● **Try it**
Filter this data down to the lines that hold "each", and copy them.

● **Dataset content**
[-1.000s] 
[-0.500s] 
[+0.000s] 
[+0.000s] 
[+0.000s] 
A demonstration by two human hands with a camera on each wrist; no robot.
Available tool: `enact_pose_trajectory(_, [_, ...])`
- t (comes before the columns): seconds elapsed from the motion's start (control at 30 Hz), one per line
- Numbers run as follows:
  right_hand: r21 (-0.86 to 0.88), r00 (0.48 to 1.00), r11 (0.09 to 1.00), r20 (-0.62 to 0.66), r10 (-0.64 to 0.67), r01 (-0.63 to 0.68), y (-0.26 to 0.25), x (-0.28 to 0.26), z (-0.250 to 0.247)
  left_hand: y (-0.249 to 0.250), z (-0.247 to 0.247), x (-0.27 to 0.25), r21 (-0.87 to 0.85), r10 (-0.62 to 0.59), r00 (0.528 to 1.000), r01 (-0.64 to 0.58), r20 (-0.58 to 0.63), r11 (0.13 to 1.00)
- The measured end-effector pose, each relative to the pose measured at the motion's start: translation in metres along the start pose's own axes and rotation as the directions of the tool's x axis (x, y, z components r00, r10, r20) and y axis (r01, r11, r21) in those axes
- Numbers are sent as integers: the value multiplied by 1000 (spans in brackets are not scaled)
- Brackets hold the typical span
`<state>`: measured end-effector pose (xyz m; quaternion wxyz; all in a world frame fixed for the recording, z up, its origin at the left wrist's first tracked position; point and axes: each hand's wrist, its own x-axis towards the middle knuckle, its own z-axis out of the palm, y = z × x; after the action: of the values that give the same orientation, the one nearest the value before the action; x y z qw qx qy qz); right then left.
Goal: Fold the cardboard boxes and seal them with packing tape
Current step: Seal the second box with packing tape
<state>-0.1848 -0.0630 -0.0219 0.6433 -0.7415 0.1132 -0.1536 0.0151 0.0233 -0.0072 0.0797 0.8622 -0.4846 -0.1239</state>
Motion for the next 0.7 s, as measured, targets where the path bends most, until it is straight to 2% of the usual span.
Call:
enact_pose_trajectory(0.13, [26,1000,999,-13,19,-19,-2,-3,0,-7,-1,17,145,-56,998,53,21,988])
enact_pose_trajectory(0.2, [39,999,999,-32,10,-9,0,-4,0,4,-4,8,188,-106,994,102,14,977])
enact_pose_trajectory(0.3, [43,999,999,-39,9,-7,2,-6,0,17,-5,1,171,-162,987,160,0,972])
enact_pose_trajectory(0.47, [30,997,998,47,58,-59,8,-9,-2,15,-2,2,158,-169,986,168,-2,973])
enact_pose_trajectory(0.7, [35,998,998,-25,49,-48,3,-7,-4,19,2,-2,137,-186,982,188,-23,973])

● **Task answer**
A demonstration by two human hands with a camera on each wrist; no robot.
- The measured end-effector pose, each relative to the pose measured at the motion's start: translation in metres along the start pose's own axes and rotation as the directions of the tool's x axis (x, y, z components r00, r10, r20) and y axis (r01, r11, r21) in those axes
`<state>`: measured end-effector pose (xyz m; quaternion wxyz; all in a world frame fixed for the recording, z up, its origin at the left wrist's first tracked position; point and axes: each hand's wrist, its own x-axis towards the middle knuckle, its own z-axis out of the palm, y = z × x; after the action: of the values that give the same orientation, the one nearest the value before the action; x y z qw qx qy qz); right then left.

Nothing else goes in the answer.